Database Collation - Explain Choosing
MySQL Database Collation Charts
This page exists to help a new site administrator understand what a Database Collation is, and how to go about selecting the best one for your site.
A collation is something you need for your MySQL database. A collation is a Character Set you'll be able to use in your database and later display on your TNG site, and a set of sorting and matching rules for these characters when you perform a TNG database search. This is different from the issue of using the TNG page at Admin>>Languages to select character set encodings such as UTF-8 or ISO-8859-1 for a TNG "language". (Somewhat confusingly, most natural languages explicitly supported by TNG has two variants that represent different character encodings, but each of those two variants is called a "Language" in TNG.)
Update: This article was written before UTF-8 became the almost-universally-used character encoding, not only in TNG, but also in most databases. At this point, it is probably best for most new TNG databases to use the collation utf8mb4_unicode_ci, or perhaps the slightly less accurate but simpler encodings utf8_unicode_ci or utf8_general_ci.

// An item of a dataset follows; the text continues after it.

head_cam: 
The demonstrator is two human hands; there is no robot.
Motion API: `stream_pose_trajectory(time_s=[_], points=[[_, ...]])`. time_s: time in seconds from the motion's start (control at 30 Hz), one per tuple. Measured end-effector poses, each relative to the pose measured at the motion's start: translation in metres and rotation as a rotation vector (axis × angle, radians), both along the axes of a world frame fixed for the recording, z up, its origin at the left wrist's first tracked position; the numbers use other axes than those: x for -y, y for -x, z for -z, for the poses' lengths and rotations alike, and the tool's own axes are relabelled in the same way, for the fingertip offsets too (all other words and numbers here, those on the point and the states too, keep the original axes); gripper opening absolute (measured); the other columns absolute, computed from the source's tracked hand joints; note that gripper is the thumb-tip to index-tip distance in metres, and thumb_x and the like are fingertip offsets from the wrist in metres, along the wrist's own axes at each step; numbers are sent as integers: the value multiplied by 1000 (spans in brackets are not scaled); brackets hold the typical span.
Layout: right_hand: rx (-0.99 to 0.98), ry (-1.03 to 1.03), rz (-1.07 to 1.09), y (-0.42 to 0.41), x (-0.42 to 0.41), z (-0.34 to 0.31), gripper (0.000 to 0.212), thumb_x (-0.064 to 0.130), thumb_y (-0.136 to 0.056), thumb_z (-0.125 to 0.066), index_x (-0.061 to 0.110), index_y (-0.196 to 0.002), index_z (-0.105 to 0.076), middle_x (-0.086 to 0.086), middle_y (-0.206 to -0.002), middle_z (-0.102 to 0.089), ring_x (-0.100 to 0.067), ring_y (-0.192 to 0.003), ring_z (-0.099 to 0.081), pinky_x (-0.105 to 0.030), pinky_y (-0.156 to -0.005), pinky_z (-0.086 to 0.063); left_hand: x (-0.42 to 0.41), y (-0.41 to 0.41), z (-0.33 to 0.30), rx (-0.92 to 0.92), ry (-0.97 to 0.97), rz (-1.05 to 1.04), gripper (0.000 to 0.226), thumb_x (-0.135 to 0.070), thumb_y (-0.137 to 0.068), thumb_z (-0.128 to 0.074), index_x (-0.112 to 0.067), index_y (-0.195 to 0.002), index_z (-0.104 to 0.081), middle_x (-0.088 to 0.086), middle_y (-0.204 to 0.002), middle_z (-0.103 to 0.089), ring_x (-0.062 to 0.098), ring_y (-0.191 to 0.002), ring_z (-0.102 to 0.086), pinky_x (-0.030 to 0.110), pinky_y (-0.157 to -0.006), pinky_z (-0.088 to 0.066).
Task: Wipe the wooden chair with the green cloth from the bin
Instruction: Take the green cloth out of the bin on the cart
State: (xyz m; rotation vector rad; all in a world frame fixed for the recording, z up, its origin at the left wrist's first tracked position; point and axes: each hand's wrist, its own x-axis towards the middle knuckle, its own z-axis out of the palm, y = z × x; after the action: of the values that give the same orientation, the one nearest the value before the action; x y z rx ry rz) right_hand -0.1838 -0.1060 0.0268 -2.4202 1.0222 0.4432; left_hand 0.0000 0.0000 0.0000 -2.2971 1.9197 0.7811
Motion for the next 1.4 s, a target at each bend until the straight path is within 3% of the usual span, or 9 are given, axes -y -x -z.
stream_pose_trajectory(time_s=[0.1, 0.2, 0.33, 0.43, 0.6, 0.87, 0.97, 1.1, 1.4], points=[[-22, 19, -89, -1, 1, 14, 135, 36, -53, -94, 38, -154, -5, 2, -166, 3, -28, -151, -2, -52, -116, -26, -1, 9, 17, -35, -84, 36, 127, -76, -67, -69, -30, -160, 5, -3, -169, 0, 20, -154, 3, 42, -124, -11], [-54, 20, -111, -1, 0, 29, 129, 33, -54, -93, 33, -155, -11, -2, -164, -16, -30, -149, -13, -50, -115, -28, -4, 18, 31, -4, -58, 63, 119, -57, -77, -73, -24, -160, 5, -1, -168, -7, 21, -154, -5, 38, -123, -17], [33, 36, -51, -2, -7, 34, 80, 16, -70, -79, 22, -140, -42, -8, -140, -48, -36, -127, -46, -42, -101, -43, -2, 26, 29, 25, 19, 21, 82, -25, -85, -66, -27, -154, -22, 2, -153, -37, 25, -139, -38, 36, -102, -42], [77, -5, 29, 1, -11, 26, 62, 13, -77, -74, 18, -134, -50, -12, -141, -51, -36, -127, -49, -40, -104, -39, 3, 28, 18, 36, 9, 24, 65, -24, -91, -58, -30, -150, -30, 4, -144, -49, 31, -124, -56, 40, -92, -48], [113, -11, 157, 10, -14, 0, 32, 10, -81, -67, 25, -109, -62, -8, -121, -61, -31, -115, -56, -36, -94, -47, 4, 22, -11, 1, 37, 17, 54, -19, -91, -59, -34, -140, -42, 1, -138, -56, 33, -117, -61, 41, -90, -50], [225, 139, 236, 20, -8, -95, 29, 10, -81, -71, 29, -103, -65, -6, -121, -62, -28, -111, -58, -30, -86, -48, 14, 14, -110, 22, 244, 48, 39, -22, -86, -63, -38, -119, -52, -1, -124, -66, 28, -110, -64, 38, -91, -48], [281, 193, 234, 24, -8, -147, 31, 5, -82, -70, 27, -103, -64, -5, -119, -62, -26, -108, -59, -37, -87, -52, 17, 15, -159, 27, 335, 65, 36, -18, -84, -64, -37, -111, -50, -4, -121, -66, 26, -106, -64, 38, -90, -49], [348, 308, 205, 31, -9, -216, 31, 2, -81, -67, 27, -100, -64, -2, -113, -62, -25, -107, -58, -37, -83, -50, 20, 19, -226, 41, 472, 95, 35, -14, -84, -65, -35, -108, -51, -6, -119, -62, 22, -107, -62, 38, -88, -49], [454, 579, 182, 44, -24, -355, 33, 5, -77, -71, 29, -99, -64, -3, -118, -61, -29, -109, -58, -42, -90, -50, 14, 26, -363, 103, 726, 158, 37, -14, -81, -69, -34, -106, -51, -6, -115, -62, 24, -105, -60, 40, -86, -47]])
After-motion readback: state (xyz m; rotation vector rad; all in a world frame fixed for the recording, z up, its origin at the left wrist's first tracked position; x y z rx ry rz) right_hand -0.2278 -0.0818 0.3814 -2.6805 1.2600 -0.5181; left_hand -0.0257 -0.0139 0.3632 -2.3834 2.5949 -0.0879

utf8_general_ci has probably been the most popular encoding for TNG in recent years. The newer collation utf8_unicode_ci handles additional considerations such as the distinctions among German lower-case "ß" and its two upper-case representations, "ẞ" and "SS". The even newer utfmb4_unicode_ci accommodates more characters, including emojis.
If you use a MySQL collation that begins with "UTF", you will need to use TNG's UTF8 languages. Most other MySQL collations call for the non-UTF8 "language" in TNG, though some MySQL collations that do not begin with "UTF" also require the TNG's UTF8 languages.
To pick the right collation you need to first answer two questions:
- What Characters do I need to be able to display on my site?
- When I type something in the "Search" box, how do I want TNG to match letters?
I'll walk you through my example and show you what decisions I made and point out a few tradeoffs.
What Characters do I need to be able to display on my site?
My heritage is Norwegian. This means that in addition to the standard A-Z that I'm used to seeing, I also need Æ Ø Å. These are used frequently in my database to describe places like Nærøy without having to anglicize the name to Naeroy. [Note: remember 'æ' is a single character, like the letter 'a'] If you search for either spelling (Nærøy or Naeroy) in Google Maps you will see the correct spelling presented in the result. I wanted my TNG Ancestry to operate similarly. Which brings us to our next decision...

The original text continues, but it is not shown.